YOUR ASSIGNMENT ::
Search the listing for the word "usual" and copy every line where it turns up.

======

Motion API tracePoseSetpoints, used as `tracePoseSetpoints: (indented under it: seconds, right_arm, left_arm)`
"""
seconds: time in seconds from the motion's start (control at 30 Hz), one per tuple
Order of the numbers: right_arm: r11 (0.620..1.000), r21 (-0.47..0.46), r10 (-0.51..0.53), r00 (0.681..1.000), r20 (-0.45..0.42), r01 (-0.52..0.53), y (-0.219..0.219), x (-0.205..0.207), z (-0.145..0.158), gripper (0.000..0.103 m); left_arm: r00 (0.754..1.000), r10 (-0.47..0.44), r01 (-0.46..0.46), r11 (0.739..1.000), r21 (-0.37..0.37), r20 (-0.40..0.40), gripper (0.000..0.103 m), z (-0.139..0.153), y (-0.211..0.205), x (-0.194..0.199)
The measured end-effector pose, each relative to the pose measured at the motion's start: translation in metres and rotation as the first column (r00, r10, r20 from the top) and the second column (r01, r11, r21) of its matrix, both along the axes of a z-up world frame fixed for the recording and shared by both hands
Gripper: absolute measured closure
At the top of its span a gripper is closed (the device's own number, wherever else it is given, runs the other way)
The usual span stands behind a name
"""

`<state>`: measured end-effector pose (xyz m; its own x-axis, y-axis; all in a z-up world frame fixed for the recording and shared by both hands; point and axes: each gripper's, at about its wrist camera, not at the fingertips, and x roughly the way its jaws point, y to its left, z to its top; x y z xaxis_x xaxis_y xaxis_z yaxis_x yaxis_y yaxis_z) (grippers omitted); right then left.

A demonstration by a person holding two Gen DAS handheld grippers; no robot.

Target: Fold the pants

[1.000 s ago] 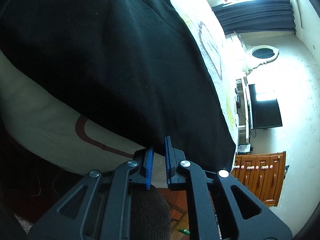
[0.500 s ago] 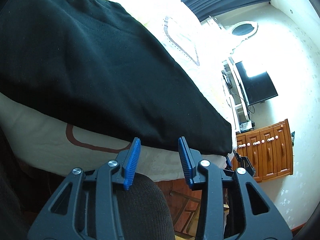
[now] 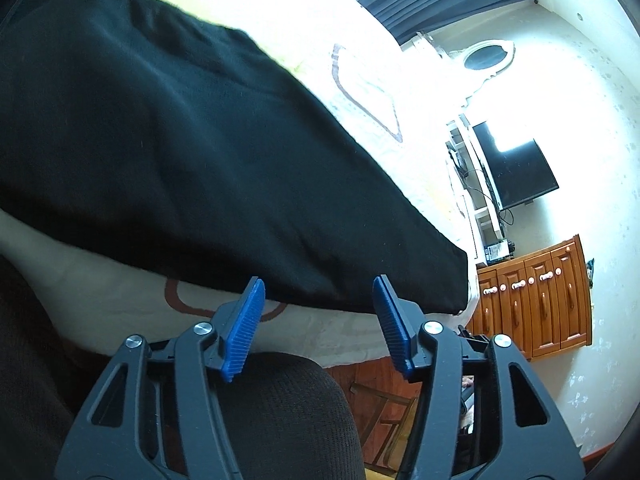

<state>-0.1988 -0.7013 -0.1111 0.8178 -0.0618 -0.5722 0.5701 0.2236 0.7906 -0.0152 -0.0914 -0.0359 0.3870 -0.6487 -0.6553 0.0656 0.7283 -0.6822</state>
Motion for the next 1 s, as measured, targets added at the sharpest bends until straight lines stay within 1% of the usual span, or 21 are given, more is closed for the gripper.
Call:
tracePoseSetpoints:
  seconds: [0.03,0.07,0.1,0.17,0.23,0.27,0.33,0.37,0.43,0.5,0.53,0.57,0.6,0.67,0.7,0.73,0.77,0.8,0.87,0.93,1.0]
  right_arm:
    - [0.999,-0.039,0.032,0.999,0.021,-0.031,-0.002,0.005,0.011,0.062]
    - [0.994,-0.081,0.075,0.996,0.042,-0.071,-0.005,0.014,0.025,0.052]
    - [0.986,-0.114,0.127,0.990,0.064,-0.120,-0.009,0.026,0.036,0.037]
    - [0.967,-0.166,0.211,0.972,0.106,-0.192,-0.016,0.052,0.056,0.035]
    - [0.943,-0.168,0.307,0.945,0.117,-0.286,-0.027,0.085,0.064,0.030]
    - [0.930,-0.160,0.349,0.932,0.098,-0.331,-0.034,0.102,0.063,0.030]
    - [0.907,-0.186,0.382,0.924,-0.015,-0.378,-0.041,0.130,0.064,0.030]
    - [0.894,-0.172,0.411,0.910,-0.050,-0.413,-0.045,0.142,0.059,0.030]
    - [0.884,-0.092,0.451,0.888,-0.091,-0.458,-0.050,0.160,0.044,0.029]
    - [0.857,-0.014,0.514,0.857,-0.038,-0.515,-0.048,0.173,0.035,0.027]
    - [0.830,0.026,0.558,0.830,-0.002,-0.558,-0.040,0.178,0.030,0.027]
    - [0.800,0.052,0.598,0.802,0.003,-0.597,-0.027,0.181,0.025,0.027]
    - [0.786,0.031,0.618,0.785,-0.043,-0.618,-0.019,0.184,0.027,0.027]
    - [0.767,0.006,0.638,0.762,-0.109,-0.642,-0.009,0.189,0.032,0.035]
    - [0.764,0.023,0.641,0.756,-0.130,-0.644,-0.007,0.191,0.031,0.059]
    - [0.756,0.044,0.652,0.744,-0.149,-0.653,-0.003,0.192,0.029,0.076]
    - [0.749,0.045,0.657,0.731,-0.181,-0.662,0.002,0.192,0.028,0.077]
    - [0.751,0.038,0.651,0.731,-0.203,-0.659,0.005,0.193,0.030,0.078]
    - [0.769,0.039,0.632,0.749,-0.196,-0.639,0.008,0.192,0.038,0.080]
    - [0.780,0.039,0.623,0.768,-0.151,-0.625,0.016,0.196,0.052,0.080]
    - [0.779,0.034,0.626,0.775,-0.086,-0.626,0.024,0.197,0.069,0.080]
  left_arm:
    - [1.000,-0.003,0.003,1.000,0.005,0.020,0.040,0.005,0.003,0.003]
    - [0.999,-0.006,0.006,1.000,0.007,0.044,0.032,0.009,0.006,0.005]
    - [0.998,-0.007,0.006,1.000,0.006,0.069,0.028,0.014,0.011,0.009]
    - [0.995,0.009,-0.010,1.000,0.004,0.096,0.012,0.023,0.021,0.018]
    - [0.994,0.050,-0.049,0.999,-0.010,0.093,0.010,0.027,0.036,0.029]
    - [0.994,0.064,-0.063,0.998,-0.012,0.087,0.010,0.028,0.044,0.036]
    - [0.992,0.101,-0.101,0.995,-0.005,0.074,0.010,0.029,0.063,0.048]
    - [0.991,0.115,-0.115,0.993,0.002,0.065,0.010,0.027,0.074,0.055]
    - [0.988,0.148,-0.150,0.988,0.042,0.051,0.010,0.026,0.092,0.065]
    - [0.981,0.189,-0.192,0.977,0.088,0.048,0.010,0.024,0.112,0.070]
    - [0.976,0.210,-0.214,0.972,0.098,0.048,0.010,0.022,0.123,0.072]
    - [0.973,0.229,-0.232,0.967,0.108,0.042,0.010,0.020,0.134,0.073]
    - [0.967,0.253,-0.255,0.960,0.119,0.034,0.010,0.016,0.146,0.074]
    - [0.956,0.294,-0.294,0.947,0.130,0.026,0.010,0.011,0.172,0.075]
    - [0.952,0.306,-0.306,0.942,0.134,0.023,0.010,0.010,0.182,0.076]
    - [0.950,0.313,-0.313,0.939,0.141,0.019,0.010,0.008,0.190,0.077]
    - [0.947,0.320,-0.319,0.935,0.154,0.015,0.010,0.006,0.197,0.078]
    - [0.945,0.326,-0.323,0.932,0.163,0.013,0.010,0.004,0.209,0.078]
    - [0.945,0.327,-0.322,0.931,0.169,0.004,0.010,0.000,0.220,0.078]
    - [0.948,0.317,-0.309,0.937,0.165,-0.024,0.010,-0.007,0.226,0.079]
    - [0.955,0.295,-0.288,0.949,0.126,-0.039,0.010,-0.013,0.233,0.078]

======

TASK SOLUTION ::
The usual span stands behind a name
Motion for the next 1 s, as measured, targets added at the sharpest bends until straight lines stay within 1% of the usual span, or 21 are given, more is closed for the gripper.

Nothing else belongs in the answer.